Dear Annie: My husband and I have been together for almost 30 years, but we broke up in the last seven or eight years, despite marriage counseling which didn’t seem to help. About six years ago, he was diagnosed with an illness from which he is now recovering. Even though I wanted a divorce, I couldn’t bring myself to leave him as long as he was sick. During this time – while I supported him, being the sole breadwinner, taking care of the house and yard, and remaining very involved in his medical visits and treatments – he constantly lied to me about big things. and small.

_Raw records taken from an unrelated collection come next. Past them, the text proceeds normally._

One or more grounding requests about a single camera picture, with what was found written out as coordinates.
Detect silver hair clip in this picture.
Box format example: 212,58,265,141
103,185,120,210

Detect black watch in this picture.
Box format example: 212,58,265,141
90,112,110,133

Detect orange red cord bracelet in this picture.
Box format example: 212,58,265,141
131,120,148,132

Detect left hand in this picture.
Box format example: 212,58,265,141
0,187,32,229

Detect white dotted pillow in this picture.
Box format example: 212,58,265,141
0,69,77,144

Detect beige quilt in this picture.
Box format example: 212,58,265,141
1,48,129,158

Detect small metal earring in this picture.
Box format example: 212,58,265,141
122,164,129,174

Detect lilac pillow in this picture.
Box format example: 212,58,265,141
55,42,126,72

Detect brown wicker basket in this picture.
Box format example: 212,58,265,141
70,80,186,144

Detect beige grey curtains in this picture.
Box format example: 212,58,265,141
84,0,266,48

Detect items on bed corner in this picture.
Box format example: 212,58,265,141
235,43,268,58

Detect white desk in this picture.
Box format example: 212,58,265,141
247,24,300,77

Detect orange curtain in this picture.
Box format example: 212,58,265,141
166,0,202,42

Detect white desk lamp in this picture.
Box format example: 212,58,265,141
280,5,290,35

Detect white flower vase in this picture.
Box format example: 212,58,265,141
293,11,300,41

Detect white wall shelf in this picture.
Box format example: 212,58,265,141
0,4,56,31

He is of retirement age but acts like a child, refusing to take responsibility for anything. Physically, he also let himself down. I don’t believe he had a physical affair with anyone, but I discovered a porn addiction. He left our room 12 years ago without any explanation and hasn’t made physical contact with me for at least that long.
While his condition is improving and he should make a full recovery, I still hesitate to let him deal with it alone. His very small family and few friends are unable to help; my job offers good medical insurance that allows him to see a specialist. He seems to depend on me for all household and financial responsibilities. But I’m completely miserable, and all I can think about is how to leave him. I know he doesn’t like me, he doesn’t appreciate me and that I am nothing more than the person who shares the space and “takes care of it” so that he does not have to do it. Is it wrong of me, just north of 50, to crave peace and want to be alone? I can’t imagine being more miserable than I am right now. But the guilt of having left him while he is still undergoing medical treatment blocks me. — To go or not to go in the Northeast
Dear Northeast: The decision to end a marriage is a huge one and shouldn’t be taken lightly, but what you’ve shared tells me you already know that. Although your husband is facing an illness, maintaining the relationship you have is a battle you cannot fight alone. If he’s uncooperative and his behavior ranges from lying to potentially cheating to general discouragement, it makes the hole you’re in that much deeper and harder to get out of.
I would recommend sitting down again with your husband and your couples therapist for the most candid discussion you have ever had. It seems that both of you are staying in your marriage just for the fun of it, but neither of you can spend several more years being miserable. Whether you decide to take up counseling again and give your marriage another chance or call it quits, you are at an impasse that you cannot continue with. At some point, you have to consider what you want for yourself beyond being someone’s wife and honor it.
It is also possible to continue to support and help your husband even if you are no longer married to him. After 30 years together, he will forever hold a special and important place in your life, and you will share a bond, with or without wishes. But if things have really run their course, you should both be free to move on to the next stage of your life and find your joy again.